Five years after Hurricane Katrina and still in the wake of the BP oil spill, my husband and I decided to take our 10-month-old baby Declan on vacation to New Orleans. Spending our tourist dollars in the Gulf region seemed like the patriotic thing to do, and, as journalists, we figured we’d blog about the experience. But after arriving to find Brian Williams reporting live from the French Quarter, a CNN van parked semi-permanently outside the Café du Monde, and every tourist kiosk in town hawking “Katrina tours,” we realized that our time was probably better spent eating, drinking, listening to music and soaking up atmosphere rather than trying to find something new to say about the twin tragedies that have devasted this unlucky corner of the country. Still, I wanted to share some photos — of disaster, recovery, and my 10-month-old son posing with a bunch of drag queens.

Declan and his dad in the Lower 9th Ward.

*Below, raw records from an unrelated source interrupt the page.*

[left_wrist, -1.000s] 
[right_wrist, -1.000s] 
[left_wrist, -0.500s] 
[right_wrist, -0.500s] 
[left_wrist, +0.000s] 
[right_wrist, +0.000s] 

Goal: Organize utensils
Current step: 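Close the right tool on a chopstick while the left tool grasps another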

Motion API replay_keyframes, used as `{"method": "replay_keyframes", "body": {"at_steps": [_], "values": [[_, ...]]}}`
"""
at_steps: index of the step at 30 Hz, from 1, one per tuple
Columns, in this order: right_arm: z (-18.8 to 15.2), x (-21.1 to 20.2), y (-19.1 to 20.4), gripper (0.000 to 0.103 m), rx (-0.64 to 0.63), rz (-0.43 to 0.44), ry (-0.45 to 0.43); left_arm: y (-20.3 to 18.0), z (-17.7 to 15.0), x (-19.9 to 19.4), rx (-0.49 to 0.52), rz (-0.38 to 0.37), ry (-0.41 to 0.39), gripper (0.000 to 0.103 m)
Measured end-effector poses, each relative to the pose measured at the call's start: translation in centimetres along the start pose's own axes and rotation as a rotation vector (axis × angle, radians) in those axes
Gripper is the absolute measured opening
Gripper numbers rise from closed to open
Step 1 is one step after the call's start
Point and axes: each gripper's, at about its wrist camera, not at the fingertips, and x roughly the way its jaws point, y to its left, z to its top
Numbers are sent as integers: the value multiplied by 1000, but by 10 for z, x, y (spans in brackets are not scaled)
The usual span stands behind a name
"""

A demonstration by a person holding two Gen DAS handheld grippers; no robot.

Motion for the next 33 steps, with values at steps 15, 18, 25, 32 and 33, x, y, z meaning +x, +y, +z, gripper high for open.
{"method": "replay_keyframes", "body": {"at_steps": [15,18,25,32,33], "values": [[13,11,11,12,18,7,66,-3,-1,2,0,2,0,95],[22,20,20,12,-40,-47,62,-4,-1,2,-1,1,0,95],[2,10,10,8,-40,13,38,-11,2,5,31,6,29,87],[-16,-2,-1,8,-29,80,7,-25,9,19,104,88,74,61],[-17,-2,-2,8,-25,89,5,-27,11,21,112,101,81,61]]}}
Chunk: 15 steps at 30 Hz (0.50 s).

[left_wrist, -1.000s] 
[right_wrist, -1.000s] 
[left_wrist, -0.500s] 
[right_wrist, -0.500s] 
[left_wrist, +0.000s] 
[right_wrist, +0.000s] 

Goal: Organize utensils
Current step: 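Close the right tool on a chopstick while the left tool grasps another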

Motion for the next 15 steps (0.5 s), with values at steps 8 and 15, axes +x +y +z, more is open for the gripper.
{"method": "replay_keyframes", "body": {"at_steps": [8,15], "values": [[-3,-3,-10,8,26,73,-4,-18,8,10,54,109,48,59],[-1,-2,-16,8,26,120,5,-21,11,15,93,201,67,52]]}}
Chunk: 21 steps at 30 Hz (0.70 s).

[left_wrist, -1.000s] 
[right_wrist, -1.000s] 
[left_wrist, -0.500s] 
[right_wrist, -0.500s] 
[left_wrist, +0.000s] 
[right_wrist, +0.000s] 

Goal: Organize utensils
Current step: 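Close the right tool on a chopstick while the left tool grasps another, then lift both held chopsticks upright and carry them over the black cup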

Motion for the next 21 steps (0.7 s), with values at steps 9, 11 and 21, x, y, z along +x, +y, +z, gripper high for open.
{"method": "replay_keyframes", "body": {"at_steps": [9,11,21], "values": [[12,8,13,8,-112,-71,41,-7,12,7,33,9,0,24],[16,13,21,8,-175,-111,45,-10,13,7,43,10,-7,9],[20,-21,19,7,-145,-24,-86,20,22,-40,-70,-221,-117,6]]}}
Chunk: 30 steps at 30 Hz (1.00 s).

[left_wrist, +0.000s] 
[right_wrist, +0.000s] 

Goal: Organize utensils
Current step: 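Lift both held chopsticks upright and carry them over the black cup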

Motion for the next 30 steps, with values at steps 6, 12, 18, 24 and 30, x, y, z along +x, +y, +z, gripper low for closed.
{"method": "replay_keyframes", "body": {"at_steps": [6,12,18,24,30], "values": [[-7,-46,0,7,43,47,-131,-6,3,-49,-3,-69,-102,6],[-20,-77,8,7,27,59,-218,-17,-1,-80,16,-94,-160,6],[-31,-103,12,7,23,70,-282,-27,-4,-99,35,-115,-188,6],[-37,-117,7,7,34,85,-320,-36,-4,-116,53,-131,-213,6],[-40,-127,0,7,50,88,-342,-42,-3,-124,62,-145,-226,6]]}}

A day after the Katrina anniversary, the area was deserted — the only people we saw were a young couple from Florida there, like us, to survey the destruction, and an older man who biked in from another neighborhood to look out at the water where he used to go crabbing.

This exhibit at the Audobon Aquarium is meant to look like the underside of an oil platform; a sign explains that “platforms create underwater habitats for marine life — and good fishing — that are lost when platforms are removed.”

The exhibit was sponsored by big oil companies, including BP. Almost all the fish in the Audobon Aquarium died during Katrina but have since been replaced.

Remnants of a Cajun village, as seen from a swamp tour. Our guide had been a commercial crabber until the oil spill; now, he tosses marshmallows at alligators to the delight of tourists for a living.

Declan poses with drag queens in town for the annual Southern Decadence festival…

…and is showered with Mardi Gras beads and stuffed animals on the Decadence parade route.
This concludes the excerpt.